- _Task prompt_
Could the data underneath be repeated exactly, in full?
═══ Given information ═══
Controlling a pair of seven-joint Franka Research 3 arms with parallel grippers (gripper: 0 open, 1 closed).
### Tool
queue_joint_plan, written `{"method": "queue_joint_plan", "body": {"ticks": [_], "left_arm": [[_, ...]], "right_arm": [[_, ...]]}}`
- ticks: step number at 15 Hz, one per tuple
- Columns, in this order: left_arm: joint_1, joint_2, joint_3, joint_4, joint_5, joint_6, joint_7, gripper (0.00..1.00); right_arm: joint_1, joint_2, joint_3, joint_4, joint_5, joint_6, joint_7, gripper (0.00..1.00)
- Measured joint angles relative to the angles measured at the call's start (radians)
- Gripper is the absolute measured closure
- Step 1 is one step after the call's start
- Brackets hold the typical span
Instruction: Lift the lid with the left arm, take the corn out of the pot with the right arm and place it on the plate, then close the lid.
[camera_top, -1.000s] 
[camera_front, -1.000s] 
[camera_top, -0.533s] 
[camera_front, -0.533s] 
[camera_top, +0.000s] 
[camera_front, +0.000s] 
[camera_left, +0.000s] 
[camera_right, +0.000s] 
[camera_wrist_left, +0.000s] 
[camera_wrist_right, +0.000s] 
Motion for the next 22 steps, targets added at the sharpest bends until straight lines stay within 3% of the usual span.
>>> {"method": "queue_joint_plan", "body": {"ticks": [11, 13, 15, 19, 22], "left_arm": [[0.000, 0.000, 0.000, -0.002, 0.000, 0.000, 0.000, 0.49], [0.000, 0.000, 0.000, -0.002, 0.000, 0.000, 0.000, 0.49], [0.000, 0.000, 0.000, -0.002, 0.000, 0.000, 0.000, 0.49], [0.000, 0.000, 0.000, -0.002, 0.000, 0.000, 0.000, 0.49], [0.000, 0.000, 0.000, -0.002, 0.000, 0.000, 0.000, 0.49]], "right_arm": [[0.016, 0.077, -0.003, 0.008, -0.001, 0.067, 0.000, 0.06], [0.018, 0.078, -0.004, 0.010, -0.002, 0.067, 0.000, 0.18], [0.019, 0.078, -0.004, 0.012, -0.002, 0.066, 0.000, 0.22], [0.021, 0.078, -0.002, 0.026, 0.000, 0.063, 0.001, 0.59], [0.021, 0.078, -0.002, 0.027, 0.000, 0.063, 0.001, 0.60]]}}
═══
- _Response below_
Controlling a pair of seven-joint Franka Research 3 arms with parallel grippers (gripper: 0 open, 1 closed).
### Tool
queue_joint_plan, written `{"method": "queue_joint_plan", "body": {"ticks": [_], "left_arm": [[_, ...]], "right_arm": [[_, ...]]}}`
- ticks: step number at 15 Hz, one per tuple
- Columns, in this order: left_arm: joint_1, joint_2, joint_3, joint_4, joint_5, joint_6, joint_7, gripper (0.00..1.00); right_arm: joint_1, joint_2, joint_3, joint_4, joint_5, joint_6, joint_7, gripper (0.00..1.00)
- Measured joint angles relative to the angles measured at the call's start (radians)
- Gripper is the absolute measured closure
- Step 1 is one step after the call's start
- Brackets hold the typical span
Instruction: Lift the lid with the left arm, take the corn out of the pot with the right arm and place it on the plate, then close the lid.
[camera_top, -1.000s] 
[camera_front, -1.000s] 
[camera_top, -0.533s] 
[camera_front, -0.533s] 
[camera_top, +0.000s] 
[camera_front, +0.000s] 
[camera_left, +0.000s] 
[camera_right, +0.000s] 
[camera_wrist_left, +0.000s] 
[camera_wrist_right, +0.000s] 
Motion for the next 22 steps, targets added at the sharpest bends until straight lines stay within 3% of the usual span.
>>> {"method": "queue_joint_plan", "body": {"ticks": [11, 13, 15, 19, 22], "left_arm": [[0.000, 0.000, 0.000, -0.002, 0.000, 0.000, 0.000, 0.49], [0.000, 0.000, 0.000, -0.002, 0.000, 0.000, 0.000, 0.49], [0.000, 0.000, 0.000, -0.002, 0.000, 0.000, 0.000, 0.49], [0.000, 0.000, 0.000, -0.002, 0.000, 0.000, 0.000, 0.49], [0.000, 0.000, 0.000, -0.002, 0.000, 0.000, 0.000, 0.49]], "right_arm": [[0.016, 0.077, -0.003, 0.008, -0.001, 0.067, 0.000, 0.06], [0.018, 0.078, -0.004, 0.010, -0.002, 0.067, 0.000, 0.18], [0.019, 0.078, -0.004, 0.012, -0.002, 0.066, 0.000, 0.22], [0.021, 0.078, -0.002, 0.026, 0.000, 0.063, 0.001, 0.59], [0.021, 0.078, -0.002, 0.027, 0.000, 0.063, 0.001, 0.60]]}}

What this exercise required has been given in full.